According to Luders, meditation may not only cause changes in brain anatomy that is caused by the stimulation of new growth but meditation also can prevent brain damage.

"That is, if done regularly and over the years, meditation can slow the aging-related atrophy of the brain and can affect the immune system in a positive way," says Luders.

Although tempted to assume that the difference between these two effects in groups that actually justify the influence of meditation, there are still unanswered questions, which is a natural brain versus brain due to training.

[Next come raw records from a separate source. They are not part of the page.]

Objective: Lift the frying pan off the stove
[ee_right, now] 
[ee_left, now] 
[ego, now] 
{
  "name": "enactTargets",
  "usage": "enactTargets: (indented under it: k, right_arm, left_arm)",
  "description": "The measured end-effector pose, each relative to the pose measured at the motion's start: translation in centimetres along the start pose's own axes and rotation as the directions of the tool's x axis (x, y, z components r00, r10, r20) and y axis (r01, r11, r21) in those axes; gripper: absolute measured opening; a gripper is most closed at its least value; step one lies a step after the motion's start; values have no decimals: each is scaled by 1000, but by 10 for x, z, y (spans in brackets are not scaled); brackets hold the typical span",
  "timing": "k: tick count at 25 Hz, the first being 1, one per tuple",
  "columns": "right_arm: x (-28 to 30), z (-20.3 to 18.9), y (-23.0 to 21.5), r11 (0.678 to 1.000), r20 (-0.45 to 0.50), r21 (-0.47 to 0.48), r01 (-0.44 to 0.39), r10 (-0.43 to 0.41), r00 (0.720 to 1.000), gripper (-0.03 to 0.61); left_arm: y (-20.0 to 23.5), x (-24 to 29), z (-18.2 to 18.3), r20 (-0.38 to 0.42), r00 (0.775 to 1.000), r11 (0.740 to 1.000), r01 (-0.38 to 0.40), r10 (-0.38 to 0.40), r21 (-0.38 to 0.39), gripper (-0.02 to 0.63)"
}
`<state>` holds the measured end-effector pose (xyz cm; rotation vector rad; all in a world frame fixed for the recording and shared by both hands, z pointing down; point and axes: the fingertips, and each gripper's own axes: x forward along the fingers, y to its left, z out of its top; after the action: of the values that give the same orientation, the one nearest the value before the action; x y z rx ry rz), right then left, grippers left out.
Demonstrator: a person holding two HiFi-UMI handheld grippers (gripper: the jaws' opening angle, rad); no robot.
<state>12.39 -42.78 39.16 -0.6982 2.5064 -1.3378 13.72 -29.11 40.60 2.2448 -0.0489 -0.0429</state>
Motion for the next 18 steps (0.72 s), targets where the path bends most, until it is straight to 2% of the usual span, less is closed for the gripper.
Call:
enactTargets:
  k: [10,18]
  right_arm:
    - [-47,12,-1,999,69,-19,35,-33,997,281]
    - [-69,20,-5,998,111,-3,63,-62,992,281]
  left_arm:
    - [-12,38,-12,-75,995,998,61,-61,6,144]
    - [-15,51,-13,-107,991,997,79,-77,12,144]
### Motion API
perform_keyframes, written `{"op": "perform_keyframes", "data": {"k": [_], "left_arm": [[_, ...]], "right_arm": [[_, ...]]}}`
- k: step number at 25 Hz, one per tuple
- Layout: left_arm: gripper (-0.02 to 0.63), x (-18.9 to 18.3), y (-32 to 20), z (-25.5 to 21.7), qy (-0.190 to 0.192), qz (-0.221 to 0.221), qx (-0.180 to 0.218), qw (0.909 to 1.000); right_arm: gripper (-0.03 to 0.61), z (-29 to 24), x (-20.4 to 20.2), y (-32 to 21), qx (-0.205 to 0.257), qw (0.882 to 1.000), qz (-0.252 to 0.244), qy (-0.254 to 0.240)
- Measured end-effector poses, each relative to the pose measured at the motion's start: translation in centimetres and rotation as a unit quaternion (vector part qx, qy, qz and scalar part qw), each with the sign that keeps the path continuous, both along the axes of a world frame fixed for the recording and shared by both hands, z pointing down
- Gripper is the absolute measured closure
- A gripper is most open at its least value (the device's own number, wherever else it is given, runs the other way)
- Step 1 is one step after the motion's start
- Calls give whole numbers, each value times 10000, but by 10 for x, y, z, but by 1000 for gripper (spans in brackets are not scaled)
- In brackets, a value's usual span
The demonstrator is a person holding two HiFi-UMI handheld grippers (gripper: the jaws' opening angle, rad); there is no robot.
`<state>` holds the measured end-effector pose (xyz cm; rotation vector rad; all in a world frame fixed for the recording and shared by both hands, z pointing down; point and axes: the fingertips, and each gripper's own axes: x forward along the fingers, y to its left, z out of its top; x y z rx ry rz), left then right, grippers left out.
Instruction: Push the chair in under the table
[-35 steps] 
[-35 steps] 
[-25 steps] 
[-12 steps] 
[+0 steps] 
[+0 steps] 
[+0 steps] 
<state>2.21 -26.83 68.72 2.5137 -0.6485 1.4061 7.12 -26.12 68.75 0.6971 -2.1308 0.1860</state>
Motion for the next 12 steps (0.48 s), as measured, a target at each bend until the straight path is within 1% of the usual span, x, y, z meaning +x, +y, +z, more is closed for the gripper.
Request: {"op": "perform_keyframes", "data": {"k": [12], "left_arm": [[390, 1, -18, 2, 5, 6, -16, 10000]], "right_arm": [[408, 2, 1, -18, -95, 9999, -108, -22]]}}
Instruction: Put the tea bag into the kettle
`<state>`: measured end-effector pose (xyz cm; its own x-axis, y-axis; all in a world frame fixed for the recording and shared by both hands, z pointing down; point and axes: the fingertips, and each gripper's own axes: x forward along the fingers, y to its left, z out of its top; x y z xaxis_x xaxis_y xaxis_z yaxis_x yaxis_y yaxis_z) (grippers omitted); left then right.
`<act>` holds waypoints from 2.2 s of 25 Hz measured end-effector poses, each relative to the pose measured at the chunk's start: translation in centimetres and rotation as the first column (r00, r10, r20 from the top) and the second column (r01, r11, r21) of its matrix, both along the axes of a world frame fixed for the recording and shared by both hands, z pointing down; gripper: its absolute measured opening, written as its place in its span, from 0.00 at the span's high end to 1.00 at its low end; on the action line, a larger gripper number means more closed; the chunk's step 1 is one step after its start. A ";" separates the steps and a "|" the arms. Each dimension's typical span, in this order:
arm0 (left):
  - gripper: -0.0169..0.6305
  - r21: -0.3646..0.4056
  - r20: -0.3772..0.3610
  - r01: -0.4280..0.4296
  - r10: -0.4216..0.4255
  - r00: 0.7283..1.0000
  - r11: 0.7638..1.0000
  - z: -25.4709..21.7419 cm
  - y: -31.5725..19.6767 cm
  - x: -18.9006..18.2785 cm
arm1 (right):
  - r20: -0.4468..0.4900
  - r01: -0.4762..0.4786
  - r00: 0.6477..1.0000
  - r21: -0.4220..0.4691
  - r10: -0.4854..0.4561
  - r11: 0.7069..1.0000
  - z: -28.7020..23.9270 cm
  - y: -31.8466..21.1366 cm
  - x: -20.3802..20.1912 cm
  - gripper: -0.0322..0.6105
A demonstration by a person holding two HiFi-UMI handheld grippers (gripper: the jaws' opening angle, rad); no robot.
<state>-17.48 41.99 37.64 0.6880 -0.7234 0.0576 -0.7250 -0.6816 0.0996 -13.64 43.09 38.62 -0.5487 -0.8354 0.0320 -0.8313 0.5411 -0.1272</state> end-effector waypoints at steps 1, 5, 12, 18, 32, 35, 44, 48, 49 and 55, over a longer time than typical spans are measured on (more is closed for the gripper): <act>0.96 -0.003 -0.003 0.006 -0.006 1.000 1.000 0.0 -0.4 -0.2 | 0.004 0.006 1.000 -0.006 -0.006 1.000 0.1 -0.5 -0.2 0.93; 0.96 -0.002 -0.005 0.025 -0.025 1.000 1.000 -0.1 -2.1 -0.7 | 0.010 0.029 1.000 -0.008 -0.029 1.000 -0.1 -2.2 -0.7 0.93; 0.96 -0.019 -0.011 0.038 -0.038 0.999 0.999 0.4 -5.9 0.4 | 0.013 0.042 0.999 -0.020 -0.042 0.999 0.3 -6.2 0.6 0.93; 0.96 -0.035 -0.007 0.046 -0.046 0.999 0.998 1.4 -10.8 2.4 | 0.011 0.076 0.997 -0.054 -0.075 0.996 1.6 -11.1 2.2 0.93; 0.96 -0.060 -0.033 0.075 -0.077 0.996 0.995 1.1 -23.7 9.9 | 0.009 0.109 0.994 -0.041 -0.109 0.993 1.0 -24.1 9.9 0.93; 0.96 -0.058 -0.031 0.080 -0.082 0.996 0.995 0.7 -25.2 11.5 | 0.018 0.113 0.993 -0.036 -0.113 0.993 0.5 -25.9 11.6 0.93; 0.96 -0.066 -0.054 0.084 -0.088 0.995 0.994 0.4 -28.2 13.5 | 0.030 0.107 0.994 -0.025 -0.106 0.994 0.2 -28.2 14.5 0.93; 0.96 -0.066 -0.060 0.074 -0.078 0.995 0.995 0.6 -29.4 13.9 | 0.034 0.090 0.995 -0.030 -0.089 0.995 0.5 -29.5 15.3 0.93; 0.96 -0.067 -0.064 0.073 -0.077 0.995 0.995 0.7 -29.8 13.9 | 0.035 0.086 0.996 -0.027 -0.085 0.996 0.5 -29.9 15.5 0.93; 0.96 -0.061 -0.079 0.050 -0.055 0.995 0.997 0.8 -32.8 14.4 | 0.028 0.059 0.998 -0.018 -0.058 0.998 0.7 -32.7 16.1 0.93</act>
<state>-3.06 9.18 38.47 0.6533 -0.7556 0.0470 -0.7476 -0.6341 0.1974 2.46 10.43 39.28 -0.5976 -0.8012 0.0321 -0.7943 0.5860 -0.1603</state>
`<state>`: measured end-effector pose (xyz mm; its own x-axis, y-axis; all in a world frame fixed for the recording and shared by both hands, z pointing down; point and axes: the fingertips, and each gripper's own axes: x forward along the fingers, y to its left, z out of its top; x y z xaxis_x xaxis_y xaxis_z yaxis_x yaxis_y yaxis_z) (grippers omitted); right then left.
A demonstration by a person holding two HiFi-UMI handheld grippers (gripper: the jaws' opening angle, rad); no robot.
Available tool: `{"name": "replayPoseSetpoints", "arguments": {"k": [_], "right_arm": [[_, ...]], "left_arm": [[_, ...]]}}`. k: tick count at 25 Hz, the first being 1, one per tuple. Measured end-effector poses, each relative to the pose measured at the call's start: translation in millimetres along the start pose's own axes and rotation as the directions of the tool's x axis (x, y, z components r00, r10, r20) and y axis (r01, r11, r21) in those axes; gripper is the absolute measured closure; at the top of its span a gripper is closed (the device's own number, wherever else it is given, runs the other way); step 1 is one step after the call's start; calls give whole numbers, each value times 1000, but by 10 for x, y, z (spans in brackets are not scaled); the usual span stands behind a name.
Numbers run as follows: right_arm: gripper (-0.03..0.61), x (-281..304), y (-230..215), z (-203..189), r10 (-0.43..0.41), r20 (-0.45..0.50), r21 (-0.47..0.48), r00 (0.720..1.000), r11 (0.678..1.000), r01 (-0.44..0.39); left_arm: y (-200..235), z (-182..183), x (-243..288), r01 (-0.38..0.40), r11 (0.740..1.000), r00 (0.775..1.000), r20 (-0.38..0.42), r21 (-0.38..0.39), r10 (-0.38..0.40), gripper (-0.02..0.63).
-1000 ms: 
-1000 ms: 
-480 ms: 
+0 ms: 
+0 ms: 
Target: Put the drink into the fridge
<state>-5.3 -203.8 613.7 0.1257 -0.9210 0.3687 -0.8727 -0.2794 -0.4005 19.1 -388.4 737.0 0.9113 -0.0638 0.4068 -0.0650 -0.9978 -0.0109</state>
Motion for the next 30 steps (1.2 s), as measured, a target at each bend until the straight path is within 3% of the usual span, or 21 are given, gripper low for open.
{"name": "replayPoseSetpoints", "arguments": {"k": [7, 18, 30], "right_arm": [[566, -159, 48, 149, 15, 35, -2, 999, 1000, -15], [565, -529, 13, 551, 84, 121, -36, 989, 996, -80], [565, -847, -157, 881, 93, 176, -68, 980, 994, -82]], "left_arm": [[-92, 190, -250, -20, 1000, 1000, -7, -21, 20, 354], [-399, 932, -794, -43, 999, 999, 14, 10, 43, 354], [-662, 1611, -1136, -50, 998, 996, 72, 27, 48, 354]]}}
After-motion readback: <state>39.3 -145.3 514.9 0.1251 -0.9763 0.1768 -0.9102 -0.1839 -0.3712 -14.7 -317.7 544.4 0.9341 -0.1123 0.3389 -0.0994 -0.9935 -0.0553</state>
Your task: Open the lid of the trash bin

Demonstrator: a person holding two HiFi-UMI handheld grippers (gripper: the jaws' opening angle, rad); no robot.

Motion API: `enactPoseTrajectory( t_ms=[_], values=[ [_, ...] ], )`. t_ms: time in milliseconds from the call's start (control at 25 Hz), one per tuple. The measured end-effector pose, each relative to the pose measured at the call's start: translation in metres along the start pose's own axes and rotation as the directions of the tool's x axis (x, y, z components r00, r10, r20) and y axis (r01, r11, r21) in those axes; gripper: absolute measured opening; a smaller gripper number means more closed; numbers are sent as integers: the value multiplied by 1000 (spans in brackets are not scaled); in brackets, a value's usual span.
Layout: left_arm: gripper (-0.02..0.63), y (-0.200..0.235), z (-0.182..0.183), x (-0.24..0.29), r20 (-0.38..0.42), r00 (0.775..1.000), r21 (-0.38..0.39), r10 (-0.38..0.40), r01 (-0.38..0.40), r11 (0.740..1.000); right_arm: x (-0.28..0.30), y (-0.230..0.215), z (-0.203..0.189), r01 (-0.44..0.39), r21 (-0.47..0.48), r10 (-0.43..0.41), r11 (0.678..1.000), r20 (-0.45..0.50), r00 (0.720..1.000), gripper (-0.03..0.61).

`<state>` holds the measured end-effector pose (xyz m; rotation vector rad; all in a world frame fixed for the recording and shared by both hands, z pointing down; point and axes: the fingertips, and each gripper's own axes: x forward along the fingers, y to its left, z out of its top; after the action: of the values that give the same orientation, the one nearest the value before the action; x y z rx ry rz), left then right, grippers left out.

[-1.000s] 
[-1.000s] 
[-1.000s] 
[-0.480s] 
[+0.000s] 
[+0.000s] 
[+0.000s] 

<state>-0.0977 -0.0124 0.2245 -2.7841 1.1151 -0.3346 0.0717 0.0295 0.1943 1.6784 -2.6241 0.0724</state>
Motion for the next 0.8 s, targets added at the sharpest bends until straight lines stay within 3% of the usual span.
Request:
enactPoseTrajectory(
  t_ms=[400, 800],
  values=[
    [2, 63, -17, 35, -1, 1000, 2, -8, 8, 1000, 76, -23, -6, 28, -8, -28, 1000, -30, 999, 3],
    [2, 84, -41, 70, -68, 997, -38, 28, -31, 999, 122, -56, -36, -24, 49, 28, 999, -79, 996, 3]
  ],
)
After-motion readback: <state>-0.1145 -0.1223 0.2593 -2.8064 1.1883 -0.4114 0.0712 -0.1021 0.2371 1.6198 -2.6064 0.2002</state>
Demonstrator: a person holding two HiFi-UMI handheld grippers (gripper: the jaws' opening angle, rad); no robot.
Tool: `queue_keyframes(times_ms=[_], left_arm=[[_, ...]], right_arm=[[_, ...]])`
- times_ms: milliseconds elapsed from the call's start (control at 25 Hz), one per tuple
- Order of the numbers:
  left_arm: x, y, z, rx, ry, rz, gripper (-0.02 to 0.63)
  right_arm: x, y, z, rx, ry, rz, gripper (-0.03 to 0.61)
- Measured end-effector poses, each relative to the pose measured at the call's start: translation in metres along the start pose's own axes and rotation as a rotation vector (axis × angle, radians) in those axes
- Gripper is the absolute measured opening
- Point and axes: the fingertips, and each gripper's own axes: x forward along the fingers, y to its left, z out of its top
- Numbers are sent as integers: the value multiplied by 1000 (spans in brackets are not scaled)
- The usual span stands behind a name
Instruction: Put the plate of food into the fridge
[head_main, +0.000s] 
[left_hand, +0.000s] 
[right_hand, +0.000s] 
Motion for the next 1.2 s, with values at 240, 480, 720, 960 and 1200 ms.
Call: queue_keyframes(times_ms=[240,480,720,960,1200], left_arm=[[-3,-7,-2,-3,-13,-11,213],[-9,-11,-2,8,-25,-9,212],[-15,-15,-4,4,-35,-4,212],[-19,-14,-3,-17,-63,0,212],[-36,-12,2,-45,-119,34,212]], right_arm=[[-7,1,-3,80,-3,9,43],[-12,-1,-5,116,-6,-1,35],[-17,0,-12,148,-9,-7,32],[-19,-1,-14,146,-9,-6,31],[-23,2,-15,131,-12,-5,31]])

"There is a possibility that the meditator may basically have a different brain. For example, certain brain anatomy in meditators may have attracted individuals eager to meditation or to help maintain an ongoing exercise. This means that increasing fiber connectivity in the meditators caused inclination to meditation,rather than a consequence of the practice of meditation, "explained Luders.

Therefore, further research is needed before meditation can be recommended as a way to nourish the brain. However, Luders which also is actually a meditator says, "Meditation is a mental exercise seems to be a powerful and potentially alter the physical structure of the brain".